The Girl with the Words

The Girl with the Words
Author Tyler Webster

Wednesday, September 17, 2014

My Fake Levantine Romance Response

Upon finishing reading My Fake Laventine Romance for the first time, I audibly commented aloud to my empty room: “Wow, I just read a great story”.

I realized that the reason why I am so attracted to Dorris’s story is because she articulates herself in such a way that I feel she is speaking to me directly. She included the perfect amount of specific details, yet didn’t overwhelm me with information and result in me getting distracted—something that detracted from my experience reading Nativity, Caucasian by Allen Gurganus. She mentioned comparing her relationship to the wisdom of Yahoo! Answers, which is something I have been known to be guilty of with Seventeen Magazine. Knowing my not-quite-successful track record with men, I felt especially drawn to Dorris and her desperation to seek explanation from a nonspecific and/or credible source for relationship advice.

Additionally, I felt that I could easily empathize with Dorris when she described meeting Sami’s family for the first time: “His older sister had dark skin and startling green eyes, her head covered as she comforted a screaming baby. His father passed around a plate of watermelon, and his mother asked me what part of Russia I was from. I told her I was American.” Even after reading this quote for the fifth time, I feel chills down my spine for it is palpable how awkward this meeting must have been. From the screaming baby to the mother mistaking Dorris as Russian, the situation vents uncomfortable energy.  
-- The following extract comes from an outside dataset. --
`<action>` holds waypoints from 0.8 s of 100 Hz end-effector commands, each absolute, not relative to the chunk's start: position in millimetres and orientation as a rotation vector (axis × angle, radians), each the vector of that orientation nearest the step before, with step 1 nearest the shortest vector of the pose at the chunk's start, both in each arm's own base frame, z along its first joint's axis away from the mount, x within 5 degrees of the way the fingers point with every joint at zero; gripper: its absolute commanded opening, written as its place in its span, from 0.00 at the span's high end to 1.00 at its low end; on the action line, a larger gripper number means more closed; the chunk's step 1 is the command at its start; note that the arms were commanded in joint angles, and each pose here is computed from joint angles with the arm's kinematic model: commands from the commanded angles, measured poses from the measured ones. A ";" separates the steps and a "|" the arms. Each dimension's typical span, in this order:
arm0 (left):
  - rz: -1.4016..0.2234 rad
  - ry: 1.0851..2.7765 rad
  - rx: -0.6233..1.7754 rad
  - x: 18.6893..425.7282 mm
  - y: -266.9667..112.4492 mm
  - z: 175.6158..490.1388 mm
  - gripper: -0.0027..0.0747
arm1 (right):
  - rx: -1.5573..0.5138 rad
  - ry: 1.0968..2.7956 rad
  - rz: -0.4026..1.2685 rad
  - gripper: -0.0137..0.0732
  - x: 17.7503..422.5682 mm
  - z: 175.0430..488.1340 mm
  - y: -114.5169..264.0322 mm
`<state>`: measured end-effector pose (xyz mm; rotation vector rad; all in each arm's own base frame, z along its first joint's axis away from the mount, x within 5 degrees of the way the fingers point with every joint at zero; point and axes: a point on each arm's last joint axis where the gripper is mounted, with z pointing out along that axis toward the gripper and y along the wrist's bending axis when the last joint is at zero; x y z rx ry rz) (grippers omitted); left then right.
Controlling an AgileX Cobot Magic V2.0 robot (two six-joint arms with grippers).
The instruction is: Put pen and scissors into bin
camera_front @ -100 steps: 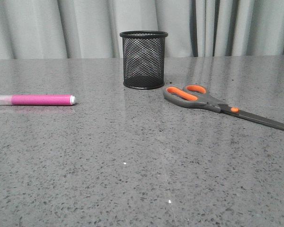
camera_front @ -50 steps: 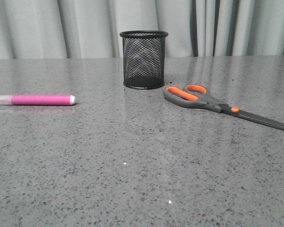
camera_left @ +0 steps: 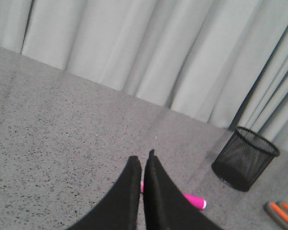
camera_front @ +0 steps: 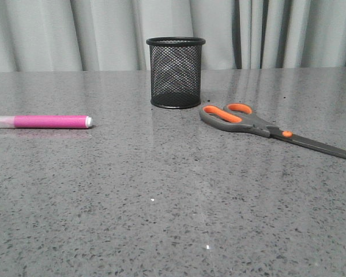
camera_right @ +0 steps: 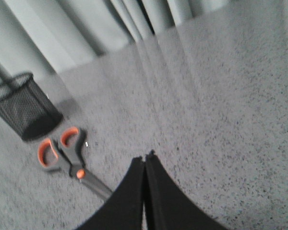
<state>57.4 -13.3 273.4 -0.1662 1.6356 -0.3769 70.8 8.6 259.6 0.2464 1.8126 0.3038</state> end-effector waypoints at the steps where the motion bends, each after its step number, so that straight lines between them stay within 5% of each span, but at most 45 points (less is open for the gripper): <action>1: -0.308 1.675 -0.111 69.0 -12.6 302.9 0.99 | 0.189 1.839 0.246 0.90 86.1 286.4 6.6; 26: -0.258 1.870 0.026 104.6 -17.3 330.5 0.99 | 0.091 2.032 0.246 0.89 124.9 313.3 8.5; 35: -0.271 1.904 0.027 115.6 -18.1 331.0 0.97 | 0.062 2.052 0.243 0.81 132.4 317.7 8.8; 55: -0.318 1.950 0.073 138.4 -23.0 331.7 0.62 | 0.053 2.076 0.258 0.35 141.3 321.1 9.4; 64: -0.342 1.963 0.115 147.5 -26.2 334.2 0.47 | 0.046 2.077 0.256 0.32 141.7 320.9 9.5; 80: -0.392 1.998 0.297 170.9 -35.9 336.3 0.48 | 0.026 2.074 0.249 0.32 141.7 321.1 9.8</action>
Aside from My Fake Levantine Romance being incredibly relatable to (I would imagine) most younger women, Dorris’s style and dialogue use contributes to the success of the story. Her word choice is stellar in the sense that she is able to say a lot with just a few words. Rather than going into a long description of Sami and the environment in which the two of them met, she keeps it concise and introduces the beginning of their relationship through a few spoken words of dialogue: “Put in your number”. Dorris says more with less, thereby allowing the story to be easily comprehended and enjoyed.


Question: How do you feel about the amount of detail Dorris includes in her story? Would her story have been better if we were let in on the rich details of their relationship, or is it effective the way it’s published?